» **Activity**:
Before you return the lines below, strip out any images and keep every word as written.

# # # # # # #

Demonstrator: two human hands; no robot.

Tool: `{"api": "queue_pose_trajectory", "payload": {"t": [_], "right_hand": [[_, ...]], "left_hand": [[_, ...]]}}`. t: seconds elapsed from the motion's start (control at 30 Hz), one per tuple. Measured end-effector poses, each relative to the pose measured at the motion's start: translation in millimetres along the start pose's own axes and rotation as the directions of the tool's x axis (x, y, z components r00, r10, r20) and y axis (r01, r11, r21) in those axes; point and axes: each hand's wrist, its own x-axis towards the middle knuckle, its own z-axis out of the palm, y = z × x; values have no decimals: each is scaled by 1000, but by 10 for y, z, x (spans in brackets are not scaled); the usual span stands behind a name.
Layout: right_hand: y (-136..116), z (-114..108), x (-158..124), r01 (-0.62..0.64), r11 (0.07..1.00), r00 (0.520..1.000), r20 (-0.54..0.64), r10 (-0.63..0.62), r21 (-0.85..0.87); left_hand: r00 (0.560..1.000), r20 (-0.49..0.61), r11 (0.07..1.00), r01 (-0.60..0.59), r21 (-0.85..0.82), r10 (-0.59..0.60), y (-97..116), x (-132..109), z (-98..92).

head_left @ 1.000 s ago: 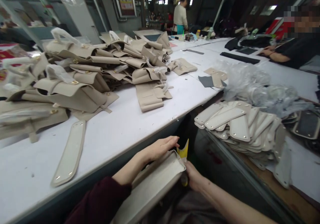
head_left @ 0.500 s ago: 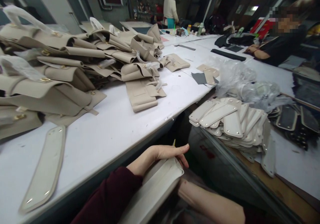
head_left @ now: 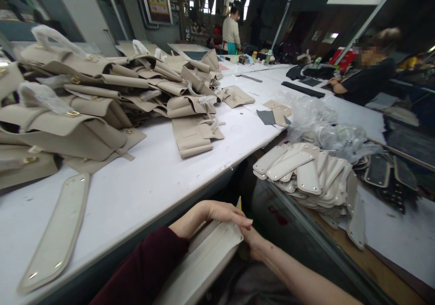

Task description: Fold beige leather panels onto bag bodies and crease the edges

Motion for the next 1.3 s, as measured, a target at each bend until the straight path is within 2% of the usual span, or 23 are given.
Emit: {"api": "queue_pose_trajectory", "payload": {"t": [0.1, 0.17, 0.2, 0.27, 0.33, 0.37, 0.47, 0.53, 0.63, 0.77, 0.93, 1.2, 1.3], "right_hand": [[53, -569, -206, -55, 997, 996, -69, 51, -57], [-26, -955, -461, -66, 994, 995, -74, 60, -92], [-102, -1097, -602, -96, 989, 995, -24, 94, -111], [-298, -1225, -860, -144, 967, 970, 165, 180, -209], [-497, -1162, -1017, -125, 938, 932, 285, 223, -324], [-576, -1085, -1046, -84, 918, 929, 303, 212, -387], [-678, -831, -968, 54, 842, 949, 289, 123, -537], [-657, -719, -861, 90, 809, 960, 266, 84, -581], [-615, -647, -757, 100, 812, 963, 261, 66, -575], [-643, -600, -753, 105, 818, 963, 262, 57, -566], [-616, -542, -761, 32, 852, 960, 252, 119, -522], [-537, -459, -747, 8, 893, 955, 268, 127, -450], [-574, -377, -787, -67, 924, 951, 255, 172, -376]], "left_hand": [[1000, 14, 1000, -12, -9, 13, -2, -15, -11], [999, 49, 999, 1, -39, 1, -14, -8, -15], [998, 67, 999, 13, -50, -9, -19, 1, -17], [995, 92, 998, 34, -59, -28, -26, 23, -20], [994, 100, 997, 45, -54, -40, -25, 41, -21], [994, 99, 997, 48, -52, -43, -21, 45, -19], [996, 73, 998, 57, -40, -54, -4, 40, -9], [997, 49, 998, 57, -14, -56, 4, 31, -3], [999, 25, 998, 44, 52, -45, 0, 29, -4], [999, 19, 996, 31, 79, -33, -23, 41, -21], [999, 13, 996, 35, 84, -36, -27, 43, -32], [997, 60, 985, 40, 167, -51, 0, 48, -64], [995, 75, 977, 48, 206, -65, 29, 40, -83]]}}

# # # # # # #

» **Response to this task**:
Demonstrator: two human hands; no robot.

Tool: `{"api": "queue_pose_trajectory", "payload": {"t": [_], "right_hand": [[_, ...]], "left_hand": [[_, ...]]}}`. t: seconds elapsed from the motion's start (control at 30 Hz), one per tuple. Measured end-effector poses, each relative to the pose measured at the motion's start: translation in millimetres along the start pose's own axes and rotation as the directions of the tool's x axis (x, y, z components r00, r10, r20) and y axis (r01, r11, r21) in those axes; point and axes: each hand's wrist, its own x-axis towards the middle knuckle, its own z-axis out of the palm, y = z × x; values have no decimals: each is scaled by 1000, but by 10 for y, z, x (spans in brackets are not scaled); the usual span stands behind a name.
Layout: right_hand: y (-136..116), z (-114..108), x (-158..124), r01 (-0.62..0.64), r11 (0.07..1.00), r00 (0.520..1.000), r20 (-0.54..0.64), r10 (-0.63..0.62), r21 (-0.85..0.87); left_hand: r00 (0.560..1.000), r20 (-0.49..0.61), r11 (0.07..1.00), r01 (-0.60..0.59), r21 (-0.85..0.82), r10 (-0.59..0.60), y (-97..116), x (-132..109), z (-98..92).

head_left @ 1.000 s ago: 
head_left @ 0.500 s ago: 
head_left @ now: 

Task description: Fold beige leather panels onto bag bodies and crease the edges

Motion for the next 1.3 s, as measured, a target at each bend until the straight path is within 2% of the usual span, or 23 are given.
Emit: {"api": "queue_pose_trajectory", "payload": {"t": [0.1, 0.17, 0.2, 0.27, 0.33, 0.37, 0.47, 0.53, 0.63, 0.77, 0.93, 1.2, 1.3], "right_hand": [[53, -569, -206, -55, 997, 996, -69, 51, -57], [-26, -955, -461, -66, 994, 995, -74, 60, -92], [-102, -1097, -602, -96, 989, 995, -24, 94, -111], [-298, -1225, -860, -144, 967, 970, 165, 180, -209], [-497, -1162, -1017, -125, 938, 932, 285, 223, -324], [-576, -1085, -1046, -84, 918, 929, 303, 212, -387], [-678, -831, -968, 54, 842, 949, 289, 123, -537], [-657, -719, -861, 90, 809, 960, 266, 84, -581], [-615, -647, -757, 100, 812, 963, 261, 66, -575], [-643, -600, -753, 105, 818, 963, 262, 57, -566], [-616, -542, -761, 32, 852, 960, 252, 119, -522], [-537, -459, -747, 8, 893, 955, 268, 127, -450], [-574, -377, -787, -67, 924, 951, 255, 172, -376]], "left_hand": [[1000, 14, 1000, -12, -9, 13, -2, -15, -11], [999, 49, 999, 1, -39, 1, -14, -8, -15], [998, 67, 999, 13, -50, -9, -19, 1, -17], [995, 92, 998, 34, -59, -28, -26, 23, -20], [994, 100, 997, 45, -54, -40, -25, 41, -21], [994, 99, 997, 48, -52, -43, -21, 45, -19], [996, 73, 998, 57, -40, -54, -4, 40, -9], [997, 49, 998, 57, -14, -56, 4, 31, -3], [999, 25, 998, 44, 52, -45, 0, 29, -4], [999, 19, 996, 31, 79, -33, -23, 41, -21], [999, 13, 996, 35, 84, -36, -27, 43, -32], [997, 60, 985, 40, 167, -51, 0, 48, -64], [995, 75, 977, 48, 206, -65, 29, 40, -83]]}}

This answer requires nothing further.